Y como allí se da de todo, la gente también se queja. Claro, no hay nada perfecto, pero con todo lo que está pasando en la economía a veces es difícil desatarse del estado de depresión. Sin embargo, hoy trajeron una reseña bastante bonita sobre un website en el que se ven sólo noticias buenas. No es un sitio de buenas noticias al estilo zen, yoga o cristiano. Son buenas noticias reales, sobre la economía, la política, el entretenimiento y la sociedad. Sí, es cierto. Esto da pie para sarcasmos y preguntarse: Aja, ¿y cómo lo va a hacer? A la verdad que tuvo suerte. Pues no. La verdad que en este mundo de caos este site tiene lo mejor y lo que más hace falta: un poquito de fe. Las noticias tienen su fundamento y no son sólo wishful thinking. Aquí también se lo paso: http://www.goodnewsnetwork.org/ . Espero que disfruten y la vibra optimista que he tenido toda la tarde por esta buena noticia se la pase a ustedes.

“Estos días azules y este sol de infancia”
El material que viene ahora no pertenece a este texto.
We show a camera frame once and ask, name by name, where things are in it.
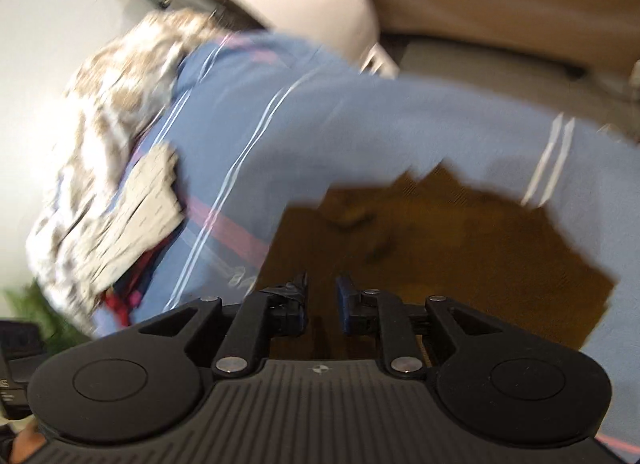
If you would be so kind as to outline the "floral patterned quilt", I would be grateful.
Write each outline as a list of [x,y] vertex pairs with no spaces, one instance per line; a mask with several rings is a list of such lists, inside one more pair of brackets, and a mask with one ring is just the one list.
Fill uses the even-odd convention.
[[130,184],[122,175],[136,140],[169,107],[181,61],[225,33],[194,9],[152,10],[87,59],[66,94],[75,139],[26,255],[51,306],[83,328],[102,293],[182,220],[170,147],[153,148]]

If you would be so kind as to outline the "red dark clothing bundle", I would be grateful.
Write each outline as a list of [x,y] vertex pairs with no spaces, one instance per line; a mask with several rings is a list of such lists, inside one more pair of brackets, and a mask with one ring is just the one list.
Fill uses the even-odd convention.
[[158,260],[166,251],[170,239],[144,252],[125,273],[101,295],[101,304],[112,314],[120,327],[132,325],[131,314],[142,302]]

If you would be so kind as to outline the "light blue striped blanket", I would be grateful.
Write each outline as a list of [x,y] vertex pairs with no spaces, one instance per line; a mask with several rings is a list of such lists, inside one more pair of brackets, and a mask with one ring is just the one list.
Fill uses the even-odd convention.
[[639,150],[585,121],[438,79],[385,80],[301,40],[242,33],[183,61],[169,108],[141,137],[178,153],[188,219],[132,320],[204,293],[239,302],[285,208],[336,184],[387,184],[446,162],[465,183],[546,211],[615,279],[586,351],[605,367],[603,424],[639,451]]

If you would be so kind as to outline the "brown knit sweater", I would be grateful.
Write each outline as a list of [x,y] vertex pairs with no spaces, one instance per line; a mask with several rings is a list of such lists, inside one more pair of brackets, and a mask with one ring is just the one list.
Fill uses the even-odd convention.
[[442,295],[543,339],[579,348],[603,316],[614,280],[575,251],[543,209],[460,183],[437,166],[423,178],[334,186],[318,205],[292,204],[256,285],[306,275],[310,325],[277,339],[283,359],[370,359],[369,337],[346,335],[336,280],[397,294]]
•Marzo 16, 2009 • Dejar un comentario

Fueron los últimos versos de Antonio Machado antes de su muerte. Los encontraron en su bolsillo. Cuando leí esto no pude evitar copiarlos y pensar en cómo se verían, allí, escondidos, abandonados. Así, de cierta manera, se sienten muchos en estos días de recuperación económica y ping-pong político. La depresión finalmente ha tocado profundo la psicología del mundo entero y entre masacres, suicidios, protestas y guerras sinfin, nos hemos divididos en dos: los que tenemos suerte y los que no tenemos. Y digo suerte, no trabajo, porque muchos tienen trabajo pero no la suerte de estar haciendo lo que quieren, lo que les gusta o lo que estudiaron, o, simplemente no tienen trabajo.

 

La semana pasada escuché un caso de una joven de 23 años que todavía no ha podido encontrar trabajo en lo que estudió y sigue trabajando en la cafetería de sus estudios. Un mes atrás otra noticia apareció de una familia –mejor dicho, un pueblo- que dependía de una herrería y estaba en proceso de cerrarse; los mismos empleados son quienes están recogiendo todo y dejándolo en orden para cuando llegue el momento de cerrar el candado y tirar la llave. La mayor de las hijas de la familia, quien ya estaba estudiando enfermería mientras trabajaba en la herrería, dejó de estudiar para trabajar full-time. Su padre ya tiene 50 años y se le ha hecho sumamente difícil conseguir otro empleo.

 

Así mismo, también vi online cómo un padre de tres niños y con cuarenta años había perdido su trabajo de ensueño –ganaba más de $100 mil-, pero gracias al networking y a ver la vida positivamente, ya había conseguido un trabajo relacionado a lo que hacía y estaba en vías de crecimiento. De la misma manera, presencié cómo una amiga mía dejó su primer trabajo en la Florida por no matar a nadie –era enfermera en una clínica de intensivo- y ya consiguió otro de directora de un hospicio.

 

Estas situaciones tan diferentes no creo que puedan juzgarse por los prejuicios tradicionales: oh, es que no se prepararon, no ahorraron, no trabajaron lo suficiente. Es imposible juzgarlos así. La oposición de cada situación está en el factor suerte, lo cual es lo que determina el destino dentro de esta terrible depresión. Es por esto que en “estos días azules” es necesario mantener un “sol de infancia” y continuar trabajando en lo que se pueda, como se pueda y cuanto se pueda. Ya llegará el momento exacto en que nos encontremos en el lugar exacto para trabajar y tener lo que exactamente necesitamos. Es difícil, lo sé. Yo estoy en ese proceso de búsqueda que no acaba, pero no por eso voy a subestimar mis ganas. Al contrario; hoy tal vez no, pero mañana sí.

 

A mi nena le gusta una película que, últimamente, viene bastante al caso. En ella cantan esta canción: “Si tú tienes fe, mañana, hallarás a todos tus problemas solución”. Ojalá que podamos mantenerla en este blues que nos han dejado la ambición y mal trato de unos pocos.